UOB Painting of the Year 2014 winner Om Mee Ai tells Gallery & Studio how colours are intrinsically linked to experiences and details how her Geometrically-Abstract paintings prioritise viewer experience.
It’s easy to mistake Korean abstract painter Om Mee Ai for a fellow gallery visitor. Trendily dressed, she had been walking around walkways at the UOB Art Gallery with an easy demeanour and none of the nervousness one would expect prior to giving an exhibition presentation. It was not until I randomly commented on how fascinating the geometrical shapes looked and how fascinating the colours the paintings were before I realised that I had been standing next to Om for the last five minutes.
“Each painting can take between two to three months, depending on the sizes,” she replies. “But I usually work on two to three pieces at a time because the paint takes time to dry.” Noticing my intent gazing at the painting, N-PIN56L, that took the 2014 UOB Painting of the Year prize, Om begins telling me a little more about her Geometric-Abstract paintings, a style she developed back when she had been studying in LaSalle from 1999 to 2002. “I usually use a grid as my ‘form’ (for her paintings). Within geometric-abstraction, I try to do layering, sometimes using up to 20 layers, which helps build the colour. Each layer is very translucent, which allows them (the colours) to gradually build up. My paintings might look like a solid colour, but up close, you’d be able to tell that they’re made up of different colours, eventually becoming something totally different.”
As for how different they can be, she quips that it’s surprising how no two paintings will turn out the same, even though she might be working on two at the same time. It’s an organic development that occurs emotionally. “I don’t follow a specific theme. I work continuously and would just start. Most of my paintings have a very dark base that forms a starting point. This is the ‘routine’, and halfway through, I’d make my decision to develop certain features. The colours come from Nature, mostly. It could be the weather, my surroundings. Even something as simple as a tree, for example, the leaves on various parts of the tree can be very different. I’d try to get different colours in the same way.”
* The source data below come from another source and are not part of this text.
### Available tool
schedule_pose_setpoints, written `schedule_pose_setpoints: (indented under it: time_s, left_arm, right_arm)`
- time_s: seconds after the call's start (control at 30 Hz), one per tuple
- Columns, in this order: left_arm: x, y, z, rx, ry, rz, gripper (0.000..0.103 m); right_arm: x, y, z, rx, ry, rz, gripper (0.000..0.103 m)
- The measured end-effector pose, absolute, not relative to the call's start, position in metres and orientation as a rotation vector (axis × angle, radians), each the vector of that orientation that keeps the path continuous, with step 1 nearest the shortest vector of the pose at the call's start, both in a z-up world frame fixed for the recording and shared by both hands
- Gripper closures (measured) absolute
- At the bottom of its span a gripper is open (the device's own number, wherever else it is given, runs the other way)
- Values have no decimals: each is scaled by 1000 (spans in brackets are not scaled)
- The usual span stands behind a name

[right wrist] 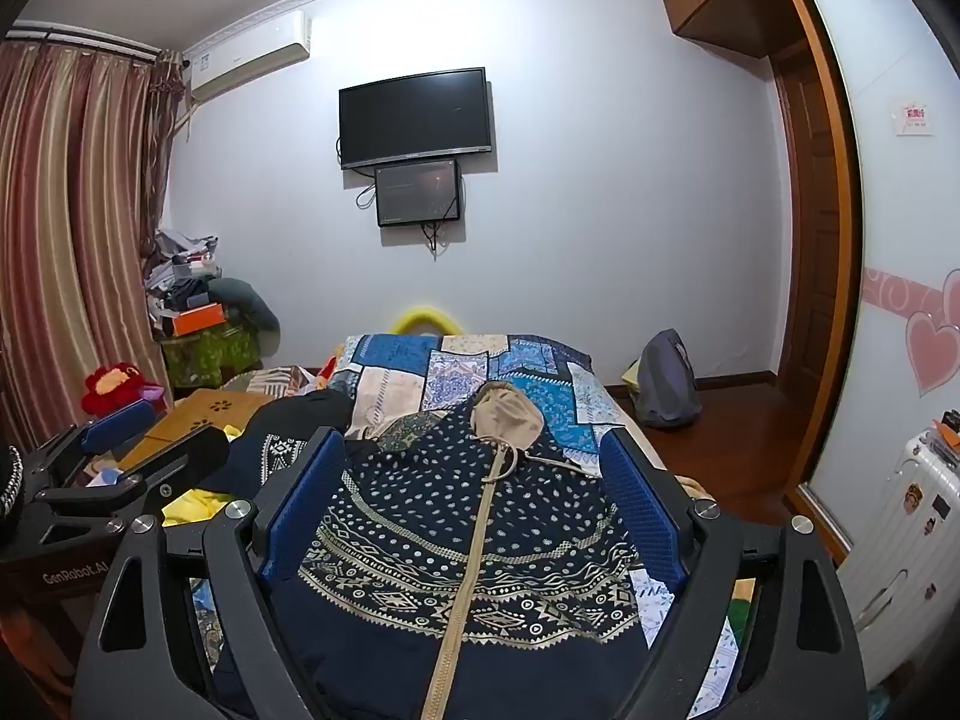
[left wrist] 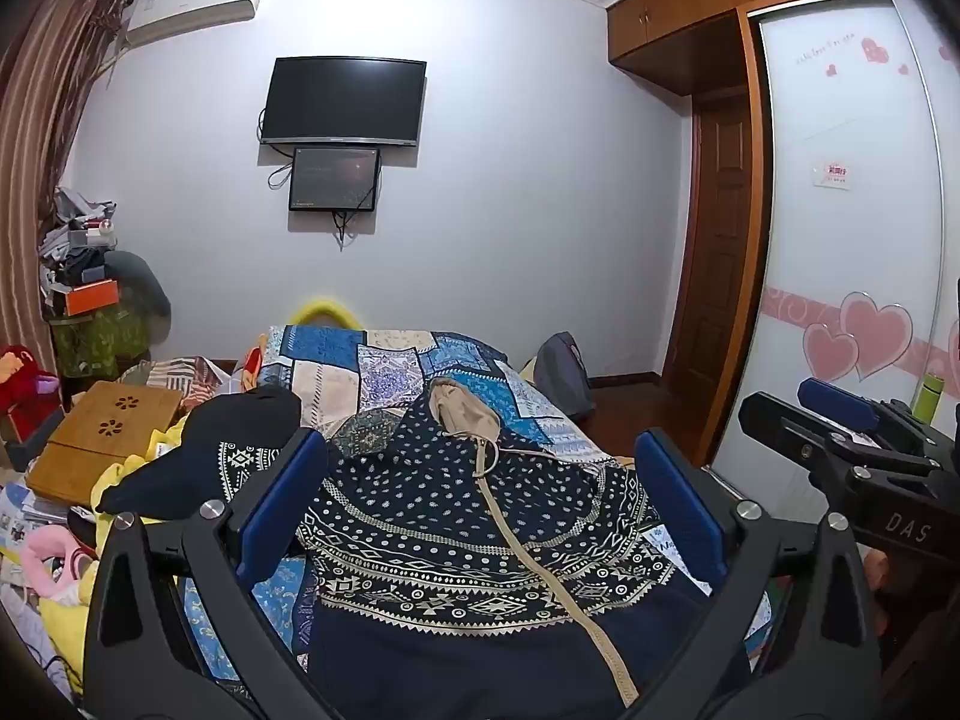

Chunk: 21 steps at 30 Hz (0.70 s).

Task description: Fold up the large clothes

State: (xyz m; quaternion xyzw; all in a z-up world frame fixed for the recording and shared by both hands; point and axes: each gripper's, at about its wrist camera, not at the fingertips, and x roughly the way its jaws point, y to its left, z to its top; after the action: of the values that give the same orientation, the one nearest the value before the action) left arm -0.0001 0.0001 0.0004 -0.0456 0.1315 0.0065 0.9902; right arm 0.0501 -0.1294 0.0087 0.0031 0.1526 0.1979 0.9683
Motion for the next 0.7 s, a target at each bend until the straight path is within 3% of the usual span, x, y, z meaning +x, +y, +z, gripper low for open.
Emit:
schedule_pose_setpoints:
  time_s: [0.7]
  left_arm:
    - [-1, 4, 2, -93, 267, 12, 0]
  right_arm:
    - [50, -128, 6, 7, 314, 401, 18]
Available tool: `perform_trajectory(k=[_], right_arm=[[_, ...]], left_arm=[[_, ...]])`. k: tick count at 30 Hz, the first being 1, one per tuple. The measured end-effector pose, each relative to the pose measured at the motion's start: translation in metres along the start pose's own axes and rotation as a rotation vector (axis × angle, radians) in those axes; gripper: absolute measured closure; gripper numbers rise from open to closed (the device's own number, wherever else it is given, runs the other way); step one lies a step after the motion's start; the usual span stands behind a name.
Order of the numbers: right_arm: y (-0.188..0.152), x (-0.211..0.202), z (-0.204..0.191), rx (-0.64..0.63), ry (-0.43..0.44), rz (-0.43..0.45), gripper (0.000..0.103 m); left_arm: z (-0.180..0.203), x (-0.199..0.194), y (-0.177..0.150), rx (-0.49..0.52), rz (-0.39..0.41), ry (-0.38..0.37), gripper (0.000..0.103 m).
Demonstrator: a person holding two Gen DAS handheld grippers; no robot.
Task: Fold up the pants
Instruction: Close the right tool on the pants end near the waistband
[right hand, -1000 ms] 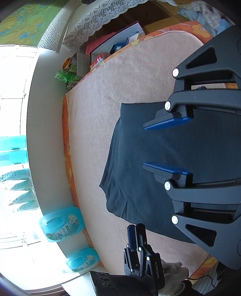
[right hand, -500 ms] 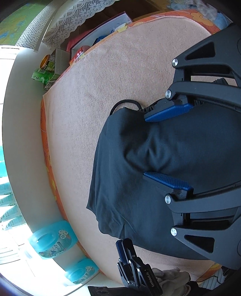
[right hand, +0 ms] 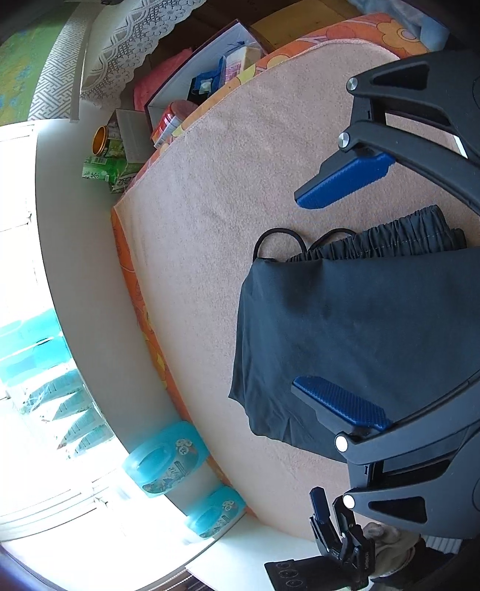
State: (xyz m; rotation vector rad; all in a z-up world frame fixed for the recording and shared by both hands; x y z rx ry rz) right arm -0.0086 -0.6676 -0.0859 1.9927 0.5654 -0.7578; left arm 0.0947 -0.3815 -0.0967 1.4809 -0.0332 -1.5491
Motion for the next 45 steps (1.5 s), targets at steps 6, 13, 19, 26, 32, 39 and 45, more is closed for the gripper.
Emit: perform_trajectory(k=[6, 13, 19, 26, 32, 39, 45], right_arm=[[-0.004, 0.028, 0.011, -0.035, -0.015, -0.111, 0.004], [-0.010, 0.053, 0.033, 0.020, 0.033, -0.188, 0.002], [-0.020, 0.066, 0.038, 0.053, 0.107, -0.198, 0.000], [-0.023, 0.071, 0.023, -0.011, 0.125, -0.215, 0.014], [-0.026, 0.075, 0.014, -0.030, 0.128, -0.223, 0.031], [-0.028, 0.068, 0.010, -0.044, 0.085, -0.192, 0.039], [-0.025, 0.073, 0.022, 0.000, 0.149, -0.213, 0.029]], left_arm=[[0.008, 0.015, -0.012, -0.053, -0.047, -0.030, 0.043], [0.002, 0.044, -0.017, -0.103, -0.088, -0.014, 0.043], [-0.004, 0.053, -0.014, -0.146, -0.076, -0.038, 0.043], [-0.003, 0.058, -0.007, -0.153, -0.045, -0.041, 0.043], [0.003, 0.065, -0.003, -0.123, -0.041, -0.035, 0.056], [0.002, 0.069, -0.001, -0.134, -0.034, -0.050, 0.081], [0.001, 0.070, -0.001, -0.140, -0.039, -0.054, 0.082]])
Point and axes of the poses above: each gripper's, at about its wrist camera, not at the fingertips, and x roughly the way its jaws point, z to its right, y to its top, the point moved 5 cm from there along x, roughly the way its jaws point, and after that the axes turned 10 degrees about y, right-handed, at the moved point
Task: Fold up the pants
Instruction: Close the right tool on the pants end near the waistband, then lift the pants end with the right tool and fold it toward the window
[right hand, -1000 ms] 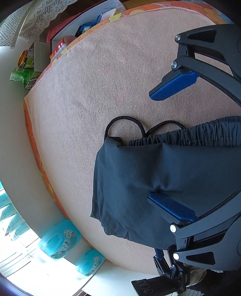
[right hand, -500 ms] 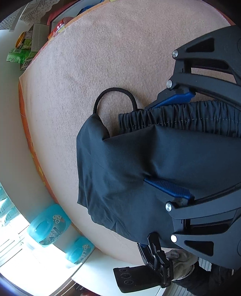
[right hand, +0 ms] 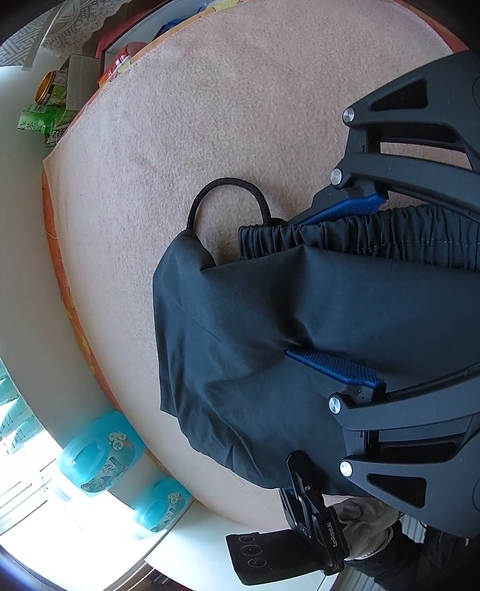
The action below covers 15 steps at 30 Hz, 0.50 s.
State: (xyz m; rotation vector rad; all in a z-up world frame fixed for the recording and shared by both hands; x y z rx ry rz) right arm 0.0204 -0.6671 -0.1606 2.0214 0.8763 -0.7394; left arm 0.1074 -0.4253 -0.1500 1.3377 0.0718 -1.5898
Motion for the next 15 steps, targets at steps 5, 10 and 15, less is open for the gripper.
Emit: perform_trajectory(k=[5, 10, 15], right_arm=[[-0.004, 0.008, -0.012, -0.072, -0.050, -0.006, 0.022], [-0.007, 0.001, -0.015, -0.047, -0.076, 0.035, 0.036], [-0.006, -0.017, -0.035, -0.091, -0.093, 0.084, 0.060]], left_arm=[[-0.003, 0.004, 0.000, -0.027, -0.019, -0.018, 0.082], [0.006, 0.000, 0.002, 0.016, 0.014, 0.006, 0.086], [0.016, -0.005, 0.006, 0.040, 0.042, 0.010, 0.090]])
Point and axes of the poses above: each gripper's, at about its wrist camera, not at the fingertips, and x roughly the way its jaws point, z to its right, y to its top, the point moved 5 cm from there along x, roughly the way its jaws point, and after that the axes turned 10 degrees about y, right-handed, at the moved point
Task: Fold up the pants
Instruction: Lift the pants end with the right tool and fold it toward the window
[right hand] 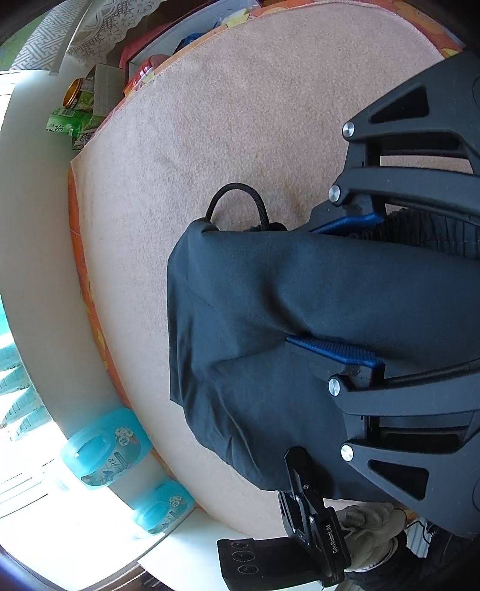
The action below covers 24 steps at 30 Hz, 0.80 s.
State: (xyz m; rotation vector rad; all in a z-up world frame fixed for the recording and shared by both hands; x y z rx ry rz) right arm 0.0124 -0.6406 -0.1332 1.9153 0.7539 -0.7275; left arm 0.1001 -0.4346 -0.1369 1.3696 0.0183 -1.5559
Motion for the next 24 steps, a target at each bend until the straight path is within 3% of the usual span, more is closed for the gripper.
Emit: perform_trajectory(k=[5, 10, 15, 17, 19, 23, 24], right_arm=[[0.001, 0.000, 0.000, -0.018, -0.018, -0.018, 0.059], [0.000, 0.006, 0.011, -0.053, -0.052, -0.053, 0.031], [0.001, 0.014, 0.033, 0.018, 0.037, -0.076, 0.011], [-0.002, 0.018, 0.036, 0.049, 0.088, -0.052, 0.010], [-0.005, 0.021, 0.027, 0.041, 0.123, -0.051, 0.029], [-0.008, 0.017, 0.018, 0.047, 0.084, -0.025, 0.041], [-0.008, 0.014, 0.015, 0.047, 0.073, -0.011, 0.046]], left_arm=[[0.004, -0.001, 0.004, 0.016, 0.006, 0.015, 0.090], [-0.002, 0.002, -0.001, 0.007, -0.010, 0.024, 0.090], [-0.001, 0.006, 0.002, -0.002, -0.025, 0.015, 0.087], [-0.004, 0.007, 0.004, -0.009, -0.031, 0.021, 0.083], [-0.008, 0.011, 0.007, -0.024, -0.047, 0.043, 0.062], [-0.016, 0.018, 0.013, -0.072, -0.043, 0.006, 0.063], [-0.015, 0.020, 0.013, -0.070, -0.047, 0.008, 0.081]])
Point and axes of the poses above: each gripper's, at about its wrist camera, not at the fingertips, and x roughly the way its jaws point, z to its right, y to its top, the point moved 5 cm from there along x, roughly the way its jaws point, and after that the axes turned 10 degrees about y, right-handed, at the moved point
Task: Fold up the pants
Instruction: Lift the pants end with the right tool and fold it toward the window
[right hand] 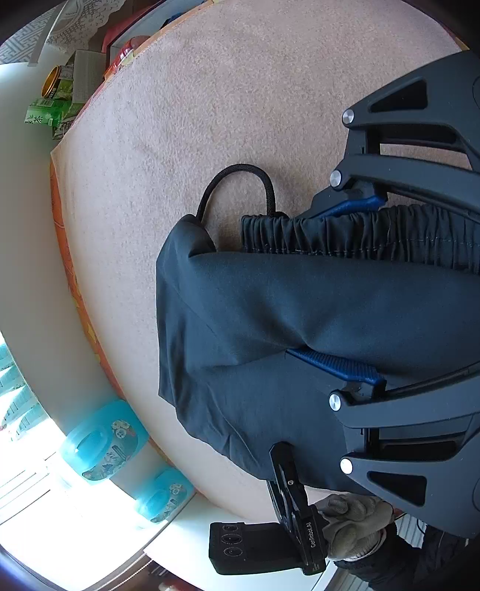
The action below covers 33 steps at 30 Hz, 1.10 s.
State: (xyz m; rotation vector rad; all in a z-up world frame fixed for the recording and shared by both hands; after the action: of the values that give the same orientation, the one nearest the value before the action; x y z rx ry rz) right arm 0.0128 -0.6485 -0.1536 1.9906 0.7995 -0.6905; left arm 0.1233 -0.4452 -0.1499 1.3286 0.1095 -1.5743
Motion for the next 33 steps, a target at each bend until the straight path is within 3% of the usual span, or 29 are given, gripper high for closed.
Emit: perform_trajectory(k=[1, 3, 5, 8, 22, 33], right_arm=[[0.001, -0.005, -0.005, -0.012, -0.010, 0.017, 0.049], [0.003, -0.012, -0.020, -0.049, -0.036, 0.038, 0.062], [0.004, -0.013, -0.032, -0.083, -0.081, 0.036, 0.064], [0.005, -0.016, -0.048, -0.114, -0.126, 0.043, 0.066], [0.023, -0.045, -0.106, -0.220, -0.148, 0.108, 0.068], [0.097, -0.053, -0.129, -0.284, -0.150, 0.196, 0.072]], left_arm=[[0.002, 0.002, 0.000, 0.006, -0.004, -0.006, 0.091], [0.008, -0.002, -0.002, 0.036, 0.019, 0.008, 0.093], [0.014, -0.008, -0.003, 0.056, 0.041, 0.009, 0.093], [0.019, -0.020, -0.001, 0.063, 0.067, -0.004, 0.094], [0.038, -0.069, 0.018, 0.166, 0.173, -0.039, 0.096], [0.033, -0.089, 0.084, 0.217, 0.255, 0.000, 0.097]])
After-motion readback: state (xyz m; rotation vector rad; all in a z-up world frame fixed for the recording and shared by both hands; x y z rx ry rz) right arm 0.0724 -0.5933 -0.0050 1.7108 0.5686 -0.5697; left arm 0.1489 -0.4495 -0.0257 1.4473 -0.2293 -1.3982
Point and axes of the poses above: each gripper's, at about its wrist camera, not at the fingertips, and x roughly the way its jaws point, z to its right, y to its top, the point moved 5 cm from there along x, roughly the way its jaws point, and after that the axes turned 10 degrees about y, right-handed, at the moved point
When asked if she was a very organised and disciplined person, Om reveals that she’s isn’t. Instead, her meticulous approach to painting is her way of invoking order into her life. In the same way a brick-layer rests row upon row of bricks to form a wall, Om makes use of paint and tape to create her paintings in her home studio in Hong Kong (Om also divides her time between studios here in Singapore and in Milan), where she currently lives with her husband who is working there. “I use masking tape,” she says, “it’s a 6mm masking tape that is applied on the canvas, leaving me little squares to paint. And when that dries out, I’d remove the tape and paint again. This is a continuous process, and I’d build a painting this way.”
That the process is painstaking, one has little doubt after looking at the sheer amount of detail that goes into each piece, but to Om, the process is regarded as a very private struggle, comparable to the privacy a person in the toilet would require. On her thoughts about the struggle, Om replies matter-of-factly, “That’s when it gets satisfying. It takes a bit of time, but you won’t get anything without effort. I often see my paint-making in the same way people go to work. You might be working on the same processes every day, but things won’t be the same each day.” A challenge she does face, though, is knowing when to stop. But given her experience, the artist would often take a time-out and place the near-finished piece in a separate room for a while. Viewed separately under different light conditions at different times of the day, Om tells me that she’d intuitively know when the painting is nearing completion.
Ultimately, it really is all about creating work that connects to people, and Om makes use of colours to communicate her narratives. “I think colours are very individual. When an audience looks at my painting, the colours reach out to different people differently. A shade of blue could be different to different people. I have a theory that preferences in colours comes from one’s childhood, one’s experience. Therefore, In my work, I try to create a delicate blend of colours.”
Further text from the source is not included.